• _EXERCISE_
Your task is to filter the data below down to the lines holding "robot".

------ SOURCE INFORMATION ------

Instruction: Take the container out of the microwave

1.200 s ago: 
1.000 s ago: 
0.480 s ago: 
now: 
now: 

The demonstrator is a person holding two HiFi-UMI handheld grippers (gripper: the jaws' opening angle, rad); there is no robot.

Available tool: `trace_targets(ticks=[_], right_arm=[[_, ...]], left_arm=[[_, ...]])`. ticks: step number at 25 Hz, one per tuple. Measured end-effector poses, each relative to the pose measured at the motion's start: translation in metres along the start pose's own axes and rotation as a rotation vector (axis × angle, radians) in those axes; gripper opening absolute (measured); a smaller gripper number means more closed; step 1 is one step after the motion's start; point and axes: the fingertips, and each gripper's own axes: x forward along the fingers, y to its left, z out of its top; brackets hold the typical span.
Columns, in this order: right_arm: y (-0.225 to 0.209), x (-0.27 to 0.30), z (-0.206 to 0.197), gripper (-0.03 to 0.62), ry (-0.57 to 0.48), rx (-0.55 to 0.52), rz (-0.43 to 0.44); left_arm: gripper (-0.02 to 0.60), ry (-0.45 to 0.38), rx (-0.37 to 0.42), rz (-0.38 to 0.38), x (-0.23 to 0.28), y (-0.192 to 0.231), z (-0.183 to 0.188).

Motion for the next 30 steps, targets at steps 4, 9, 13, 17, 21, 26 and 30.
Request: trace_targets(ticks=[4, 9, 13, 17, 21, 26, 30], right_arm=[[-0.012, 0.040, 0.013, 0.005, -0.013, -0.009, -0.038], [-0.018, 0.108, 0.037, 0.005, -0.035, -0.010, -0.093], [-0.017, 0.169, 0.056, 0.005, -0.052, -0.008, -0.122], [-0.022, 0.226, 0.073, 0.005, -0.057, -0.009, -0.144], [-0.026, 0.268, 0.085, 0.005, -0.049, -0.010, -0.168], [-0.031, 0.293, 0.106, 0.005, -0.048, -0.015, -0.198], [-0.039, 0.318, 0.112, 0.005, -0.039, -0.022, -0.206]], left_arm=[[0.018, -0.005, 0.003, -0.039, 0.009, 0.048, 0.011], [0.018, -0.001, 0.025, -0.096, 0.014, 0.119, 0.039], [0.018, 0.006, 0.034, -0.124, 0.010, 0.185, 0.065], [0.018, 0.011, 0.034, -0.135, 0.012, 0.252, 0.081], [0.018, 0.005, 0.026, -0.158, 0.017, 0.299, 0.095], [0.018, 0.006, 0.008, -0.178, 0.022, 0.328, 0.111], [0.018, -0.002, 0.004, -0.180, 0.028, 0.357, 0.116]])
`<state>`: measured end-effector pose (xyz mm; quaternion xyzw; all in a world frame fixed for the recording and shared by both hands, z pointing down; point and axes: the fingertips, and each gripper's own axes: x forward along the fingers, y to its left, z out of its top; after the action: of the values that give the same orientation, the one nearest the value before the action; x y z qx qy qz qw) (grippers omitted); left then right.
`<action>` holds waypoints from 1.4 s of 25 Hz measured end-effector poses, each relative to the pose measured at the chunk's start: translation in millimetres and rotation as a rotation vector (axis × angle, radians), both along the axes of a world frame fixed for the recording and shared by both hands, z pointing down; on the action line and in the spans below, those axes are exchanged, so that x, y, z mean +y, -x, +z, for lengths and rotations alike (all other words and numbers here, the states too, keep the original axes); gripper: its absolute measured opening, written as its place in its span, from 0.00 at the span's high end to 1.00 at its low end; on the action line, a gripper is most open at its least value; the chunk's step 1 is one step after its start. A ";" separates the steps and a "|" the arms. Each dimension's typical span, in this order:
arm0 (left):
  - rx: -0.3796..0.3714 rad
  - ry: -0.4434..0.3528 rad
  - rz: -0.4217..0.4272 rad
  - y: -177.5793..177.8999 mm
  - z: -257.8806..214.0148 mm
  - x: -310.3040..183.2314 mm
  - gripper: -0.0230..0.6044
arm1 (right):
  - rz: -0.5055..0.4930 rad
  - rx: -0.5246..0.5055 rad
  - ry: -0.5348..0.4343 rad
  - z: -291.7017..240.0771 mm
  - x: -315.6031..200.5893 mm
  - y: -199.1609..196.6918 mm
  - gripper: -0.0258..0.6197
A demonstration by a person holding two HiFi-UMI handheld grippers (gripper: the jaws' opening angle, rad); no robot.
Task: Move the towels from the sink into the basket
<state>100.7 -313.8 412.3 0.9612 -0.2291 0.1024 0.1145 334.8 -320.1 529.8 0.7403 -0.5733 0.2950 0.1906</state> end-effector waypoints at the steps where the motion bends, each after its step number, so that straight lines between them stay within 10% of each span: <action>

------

• _EXERCISE RESPONSE_
The demonstrator is a person holding two HiFi-UMI handheld grippers (gripper: the jaws' opening angle, rad); there is no robot.
A demonstration by a person holding two HiFi-UMI handheld grippers (gripper: the jaws' opening angle, rad); no robot.

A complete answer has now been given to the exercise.